「あ、あの」
「はい」
「私、あんな素敵で広い部屋に住めて幸せですし、美味しいご飯が食べられるのは凄く嬉しいですし、心配して迎えに来てくれるのは、そのありがたいことだとわかってます」
「気にしなくて良いんです、全て僕の我が侭ですから」
「そんなことないです!
だから、迎えに来てもらうのは申し訳ない気持ちが大きいので凄く遅い時間にはタクシーで帰ること、あと、えっと、帰る時間は出来るだけ連絡します。
急な残業で連絡遅れたりすることもありますけど、出来るだけ」
「嫌な気分になったでしょう?無理しなくて良いんですよ?」
「確約は、自信が無いんですが、心配かけないようにはしたいので・・・・・・」
そう言ってやっと顔を上げると冬真の目をしっかりと見る。
「それでも、良いでしょうか」
最初は怒って、不満で一杯だったはずなのに、ずっと優しく自分を守ってきてくれた人に自分はなんて事を言ってしまったのか、今の朱音の心は不安で一杯になっている。
冬真は、不安そうな顔をしている朱音を落ち着かせるようにふっと優しい笑みを浮かべ、
「わかりました。
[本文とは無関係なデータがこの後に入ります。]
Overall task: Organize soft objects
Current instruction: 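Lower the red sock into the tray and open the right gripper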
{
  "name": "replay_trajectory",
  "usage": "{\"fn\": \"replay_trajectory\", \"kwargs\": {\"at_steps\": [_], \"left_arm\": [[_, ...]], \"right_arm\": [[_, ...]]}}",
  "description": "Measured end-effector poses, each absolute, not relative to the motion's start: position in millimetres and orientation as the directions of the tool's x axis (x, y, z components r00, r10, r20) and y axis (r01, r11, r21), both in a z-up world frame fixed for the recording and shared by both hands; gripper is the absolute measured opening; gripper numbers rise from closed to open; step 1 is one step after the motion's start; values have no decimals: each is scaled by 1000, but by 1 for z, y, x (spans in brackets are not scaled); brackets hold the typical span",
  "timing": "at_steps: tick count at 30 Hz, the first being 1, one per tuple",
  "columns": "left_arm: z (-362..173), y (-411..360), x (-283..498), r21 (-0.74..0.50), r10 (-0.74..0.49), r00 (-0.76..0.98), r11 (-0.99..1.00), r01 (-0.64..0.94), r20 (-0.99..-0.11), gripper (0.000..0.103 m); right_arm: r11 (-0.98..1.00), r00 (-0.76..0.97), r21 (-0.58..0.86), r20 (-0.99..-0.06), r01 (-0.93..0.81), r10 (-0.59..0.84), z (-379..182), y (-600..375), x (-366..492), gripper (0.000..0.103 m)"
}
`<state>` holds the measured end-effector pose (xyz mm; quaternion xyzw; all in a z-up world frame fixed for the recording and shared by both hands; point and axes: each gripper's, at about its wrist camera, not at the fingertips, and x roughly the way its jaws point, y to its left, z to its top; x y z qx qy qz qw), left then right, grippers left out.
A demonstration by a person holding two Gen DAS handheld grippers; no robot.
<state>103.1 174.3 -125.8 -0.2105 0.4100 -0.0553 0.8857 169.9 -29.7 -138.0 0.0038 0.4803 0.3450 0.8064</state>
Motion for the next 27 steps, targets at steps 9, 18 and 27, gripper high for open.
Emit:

朱音さんがそう言うのでしたらそうしましょう。
タクシーが来ないときもありますし、そういう時は遠慮せずに連絡を下さい。
運動がてら迎えに行きますから」
そう言うと、朱音はそれを聞いて緊張していた糸が切れるようにぐったりとして息を吐いた。
「大丈夫ですか?」
「はい、私、ご迷惑をかけて」
ぐー、と思い切りおなかの鳴る音が静かなリビングに響き渡る。
飲み会ではほとんど食べることも無くウーロン茶だけ飲んでいてお腹がいっぱいだと思っていたが、気が抜けたせいか突然空腹感が襲ってきた。
朱音の顔がみるみる赤くなり、冬真はそんな朱音を見てくすっと笑う。
「口を開けて」
朱音がわからず口を開けた途端放り込まれた何かを思わず咀嚼すれば、チョコレートの甘い味が口に広がりとてもほっとする。
「何かアレクに軽食を用意してもらいましょう。
僕も小腹が空いてしまって」
くすくすと笑うチョコレートを放り込んだ張本人が優しく言うと、朱音は恥ずかしさと怒りたい気分が混ざったような複雑そうな表情をした。
「そうそう、7月2日の夜は空いてますか?」
「え?あ、はい」
朱音が部屋に戻るためにリビングを出ようとしたとき冬真が声をかけ、朱音は不思議そうに振り返り返事をした。
「その日、朱音さんの誕生日でしょう?
考えてみればウェルカムパーティーもしていませんでしたし、健人も参加するのでここでみんなで夕食にしませんか?
もちろんケーキも用意しますよ」
「良いんですか?!」
「彼氏とご一緒じゃ無ければ是非僕たちと」
「いないって知ってて言うの、酷いです」
「もし当日までに出来た場合はこちらをキャンセルして構いませんからね」
「しませんっ!っていうかありえないです!」
むっとしたように言っているが朱音は嬉しそうで、部屋に戻ります!と言ってリビングを出て行った。